Records from a data collection:
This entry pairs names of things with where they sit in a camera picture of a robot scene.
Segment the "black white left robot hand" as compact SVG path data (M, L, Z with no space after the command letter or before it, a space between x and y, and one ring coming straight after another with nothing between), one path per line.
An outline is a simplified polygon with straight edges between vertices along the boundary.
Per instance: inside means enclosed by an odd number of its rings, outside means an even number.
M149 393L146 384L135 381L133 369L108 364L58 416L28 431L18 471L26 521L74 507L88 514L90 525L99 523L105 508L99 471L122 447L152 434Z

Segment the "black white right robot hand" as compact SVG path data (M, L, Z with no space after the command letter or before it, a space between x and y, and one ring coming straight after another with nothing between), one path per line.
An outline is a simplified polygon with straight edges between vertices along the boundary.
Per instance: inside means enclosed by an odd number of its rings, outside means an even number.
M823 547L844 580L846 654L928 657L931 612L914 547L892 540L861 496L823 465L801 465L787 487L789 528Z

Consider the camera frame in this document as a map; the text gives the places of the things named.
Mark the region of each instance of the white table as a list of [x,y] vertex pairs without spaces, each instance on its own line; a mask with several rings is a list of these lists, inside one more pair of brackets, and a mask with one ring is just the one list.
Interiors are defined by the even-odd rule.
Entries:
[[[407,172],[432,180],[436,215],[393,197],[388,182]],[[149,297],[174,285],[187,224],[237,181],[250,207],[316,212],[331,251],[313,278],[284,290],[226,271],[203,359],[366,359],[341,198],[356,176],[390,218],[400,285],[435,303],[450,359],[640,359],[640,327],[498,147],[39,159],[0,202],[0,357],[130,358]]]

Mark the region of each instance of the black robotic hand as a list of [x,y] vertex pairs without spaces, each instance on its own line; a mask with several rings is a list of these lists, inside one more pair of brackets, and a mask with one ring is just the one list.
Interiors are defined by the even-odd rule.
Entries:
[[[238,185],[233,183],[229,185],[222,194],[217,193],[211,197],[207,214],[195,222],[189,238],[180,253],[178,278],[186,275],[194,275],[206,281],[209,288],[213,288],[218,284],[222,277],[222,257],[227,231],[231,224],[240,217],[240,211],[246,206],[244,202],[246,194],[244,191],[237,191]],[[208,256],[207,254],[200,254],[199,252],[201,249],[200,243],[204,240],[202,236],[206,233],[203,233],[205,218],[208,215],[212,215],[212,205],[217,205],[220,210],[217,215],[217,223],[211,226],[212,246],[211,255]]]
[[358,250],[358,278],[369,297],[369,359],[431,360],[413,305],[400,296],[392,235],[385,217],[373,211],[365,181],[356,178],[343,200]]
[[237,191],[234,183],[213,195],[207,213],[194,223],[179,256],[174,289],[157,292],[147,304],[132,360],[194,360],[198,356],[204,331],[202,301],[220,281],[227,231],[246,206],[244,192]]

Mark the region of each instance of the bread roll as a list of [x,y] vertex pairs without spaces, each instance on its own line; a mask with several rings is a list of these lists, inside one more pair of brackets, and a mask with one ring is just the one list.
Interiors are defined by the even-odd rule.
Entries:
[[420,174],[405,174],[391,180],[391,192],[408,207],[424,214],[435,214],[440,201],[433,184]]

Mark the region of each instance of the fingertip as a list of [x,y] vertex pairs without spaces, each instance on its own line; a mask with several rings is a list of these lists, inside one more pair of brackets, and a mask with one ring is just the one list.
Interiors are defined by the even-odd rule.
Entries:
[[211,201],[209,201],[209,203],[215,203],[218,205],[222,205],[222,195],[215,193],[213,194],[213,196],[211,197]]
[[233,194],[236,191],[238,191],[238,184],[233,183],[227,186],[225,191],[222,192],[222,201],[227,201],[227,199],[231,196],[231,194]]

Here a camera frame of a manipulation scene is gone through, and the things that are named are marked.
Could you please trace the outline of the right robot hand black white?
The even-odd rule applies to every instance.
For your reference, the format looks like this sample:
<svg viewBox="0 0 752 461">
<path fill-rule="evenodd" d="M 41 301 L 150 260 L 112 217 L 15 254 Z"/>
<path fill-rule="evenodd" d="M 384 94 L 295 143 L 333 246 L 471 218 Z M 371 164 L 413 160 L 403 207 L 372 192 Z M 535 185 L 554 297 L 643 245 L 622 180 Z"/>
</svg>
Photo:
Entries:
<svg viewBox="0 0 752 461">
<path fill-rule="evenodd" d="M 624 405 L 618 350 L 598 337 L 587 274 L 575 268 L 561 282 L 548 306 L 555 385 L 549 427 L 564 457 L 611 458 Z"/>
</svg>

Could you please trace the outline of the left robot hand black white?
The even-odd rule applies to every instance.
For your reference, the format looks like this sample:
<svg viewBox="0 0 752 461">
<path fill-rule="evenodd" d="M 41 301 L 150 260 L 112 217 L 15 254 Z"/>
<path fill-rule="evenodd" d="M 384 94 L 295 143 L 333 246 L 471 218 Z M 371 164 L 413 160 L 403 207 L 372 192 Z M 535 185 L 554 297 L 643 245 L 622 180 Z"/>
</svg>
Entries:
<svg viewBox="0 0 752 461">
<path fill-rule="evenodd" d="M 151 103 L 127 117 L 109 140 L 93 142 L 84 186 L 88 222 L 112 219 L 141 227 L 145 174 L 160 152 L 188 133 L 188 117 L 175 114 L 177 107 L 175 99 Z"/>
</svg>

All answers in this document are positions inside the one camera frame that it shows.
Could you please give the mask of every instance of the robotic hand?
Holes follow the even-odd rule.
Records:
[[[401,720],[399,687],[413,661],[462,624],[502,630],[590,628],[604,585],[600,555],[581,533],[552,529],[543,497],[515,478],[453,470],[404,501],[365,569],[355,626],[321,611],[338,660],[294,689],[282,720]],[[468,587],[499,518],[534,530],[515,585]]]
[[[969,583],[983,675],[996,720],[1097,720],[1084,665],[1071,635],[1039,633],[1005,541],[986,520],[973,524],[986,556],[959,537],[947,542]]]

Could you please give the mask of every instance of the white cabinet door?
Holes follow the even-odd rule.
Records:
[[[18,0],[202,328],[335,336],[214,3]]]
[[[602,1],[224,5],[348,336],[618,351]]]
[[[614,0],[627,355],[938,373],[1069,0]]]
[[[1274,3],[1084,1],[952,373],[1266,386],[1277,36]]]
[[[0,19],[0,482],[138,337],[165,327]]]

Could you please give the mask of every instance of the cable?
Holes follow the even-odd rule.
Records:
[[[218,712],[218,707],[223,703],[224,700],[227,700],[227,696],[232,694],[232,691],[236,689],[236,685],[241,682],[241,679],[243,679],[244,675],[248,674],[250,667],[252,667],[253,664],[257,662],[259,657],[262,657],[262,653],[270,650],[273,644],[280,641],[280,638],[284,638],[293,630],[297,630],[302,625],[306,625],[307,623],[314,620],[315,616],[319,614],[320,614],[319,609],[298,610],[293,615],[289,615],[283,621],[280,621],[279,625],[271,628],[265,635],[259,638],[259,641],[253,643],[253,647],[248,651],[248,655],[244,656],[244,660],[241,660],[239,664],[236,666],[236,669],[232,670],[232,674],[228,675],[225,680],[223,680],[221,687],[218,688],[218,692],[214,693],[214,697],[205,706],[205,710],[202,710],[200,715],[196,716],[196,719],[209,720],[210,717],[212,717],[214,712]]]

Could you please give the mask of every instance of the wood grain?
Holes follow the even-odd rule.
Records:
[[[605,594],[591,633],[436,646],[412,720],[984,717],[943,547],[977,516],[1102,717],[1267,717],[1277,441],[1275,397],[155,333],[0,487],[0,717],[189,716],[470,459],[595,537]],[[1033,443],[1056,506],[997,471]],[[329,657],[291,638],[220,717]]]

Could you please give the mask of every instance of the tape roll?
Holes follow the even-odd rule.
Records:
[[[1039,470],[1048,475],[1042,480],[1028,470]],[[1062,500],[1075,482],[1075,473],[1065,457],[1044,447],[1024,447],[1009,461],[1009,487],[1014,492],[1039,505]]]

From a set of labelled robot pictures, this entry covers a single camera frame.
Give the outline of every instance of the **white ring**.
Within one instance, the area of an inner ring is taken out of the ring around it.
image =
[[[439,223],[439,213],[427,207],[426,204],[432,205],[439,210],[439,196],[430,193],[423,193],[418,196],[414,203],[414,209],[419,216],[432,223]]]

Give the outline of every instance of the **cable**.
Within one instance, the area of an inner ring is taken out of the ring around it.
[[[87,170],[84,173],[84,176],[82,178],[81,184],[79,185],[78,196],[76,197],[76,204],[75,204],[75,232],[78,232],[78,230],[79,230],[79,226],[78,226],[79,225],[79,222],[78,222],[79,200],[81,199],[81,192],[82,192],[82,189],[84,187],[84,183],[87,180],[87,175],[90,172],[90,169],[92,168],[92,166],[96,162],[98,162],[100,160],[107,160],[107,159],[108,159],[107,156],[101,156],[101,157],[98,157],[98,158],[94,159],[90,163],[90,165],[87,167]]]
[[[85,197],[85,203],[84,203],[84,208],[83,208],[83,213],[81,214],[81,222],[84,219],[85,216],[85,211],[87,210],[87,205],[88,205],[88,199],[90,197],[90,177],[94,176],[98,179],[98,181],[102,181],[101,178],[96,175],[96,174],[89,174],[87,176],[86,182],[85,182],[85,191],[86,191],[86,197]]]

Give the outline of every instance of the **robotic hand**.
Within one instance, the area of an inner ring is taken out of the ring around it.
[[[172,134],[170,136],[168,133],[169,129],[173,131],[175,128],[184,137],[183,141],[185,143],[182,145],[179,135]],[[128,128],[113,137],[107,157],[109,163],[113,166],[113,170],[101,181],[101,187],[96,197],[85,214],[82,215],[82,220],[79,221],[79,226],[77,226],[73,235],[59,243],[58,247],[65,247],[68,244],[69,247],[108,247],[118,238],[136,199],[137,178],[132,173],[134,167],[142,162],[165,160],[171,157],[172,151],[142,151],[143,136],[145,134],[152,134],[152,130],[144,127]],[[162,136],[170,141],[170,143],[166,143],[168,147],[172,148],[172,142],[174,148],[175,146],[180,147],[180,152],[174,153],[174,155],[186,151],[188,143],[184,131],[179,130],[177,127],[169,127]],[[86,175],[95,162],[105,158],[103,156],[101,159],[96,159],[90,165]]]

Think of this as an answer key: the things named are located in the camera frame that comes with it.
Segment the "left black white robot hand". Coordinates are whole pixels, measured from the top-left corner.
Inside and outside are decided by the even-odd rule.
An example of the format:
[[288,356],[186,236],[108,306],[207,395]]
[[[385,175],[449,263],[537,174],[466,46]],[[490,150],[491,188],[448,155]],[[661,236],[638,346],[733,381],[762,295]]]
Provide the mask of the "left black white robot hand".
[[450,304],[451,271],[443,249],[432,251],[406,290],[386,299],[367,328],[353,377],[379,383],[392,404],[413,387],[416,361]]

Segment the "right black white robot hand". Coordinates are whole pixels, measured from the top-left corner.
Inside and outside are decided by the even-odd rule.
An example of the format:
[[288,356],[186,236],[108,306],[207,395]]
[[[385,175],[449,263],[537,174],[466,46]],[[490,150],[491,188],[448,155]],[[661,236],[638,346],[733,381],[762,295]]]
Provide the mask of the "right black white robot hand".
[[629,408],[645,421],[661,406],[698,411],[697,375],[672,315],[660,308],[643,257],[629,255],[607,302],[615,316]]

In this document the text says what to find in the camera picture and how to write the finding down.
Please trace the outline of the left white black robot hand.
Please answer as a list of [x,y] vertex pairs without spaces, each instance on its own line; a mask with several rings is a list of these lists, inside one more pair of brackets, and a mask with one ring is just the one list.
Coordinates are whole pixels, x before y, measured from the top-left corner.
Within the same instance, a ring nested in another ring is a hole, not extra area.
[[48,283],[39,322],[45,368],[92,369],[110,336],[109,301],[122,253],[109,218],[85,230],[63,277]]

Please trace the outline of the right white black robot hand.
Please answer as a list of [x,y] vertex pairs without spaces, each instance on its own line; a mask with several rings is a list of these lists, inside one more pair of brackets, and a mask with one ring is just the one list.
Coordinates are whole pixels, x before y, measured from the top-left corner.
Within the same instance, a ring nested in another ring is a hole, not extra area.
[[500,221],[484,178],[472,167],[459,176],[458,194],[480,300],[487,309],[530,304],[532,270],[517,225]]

Activity:
Lines from the entries that contain the word "camera" are what the answer must hold.

Task answer:
This entry pairs names of things with where they sit in a camera picture of a robot scene.
Consider the camera frame in this document as a map; the text gives the places of the things named.
Here a camera frame of a manipulation scene is gone through, and the things that are named are marked.
All answers in this document are positions inside the one camera frame that it shows.
From a set of labelled robot pictures, this entry covers a single camera frame.
Think of this as an answer key: the things named are located in the camera frame that comes with it.
In this document the text says what to find in the camera picture and how to write the finding down.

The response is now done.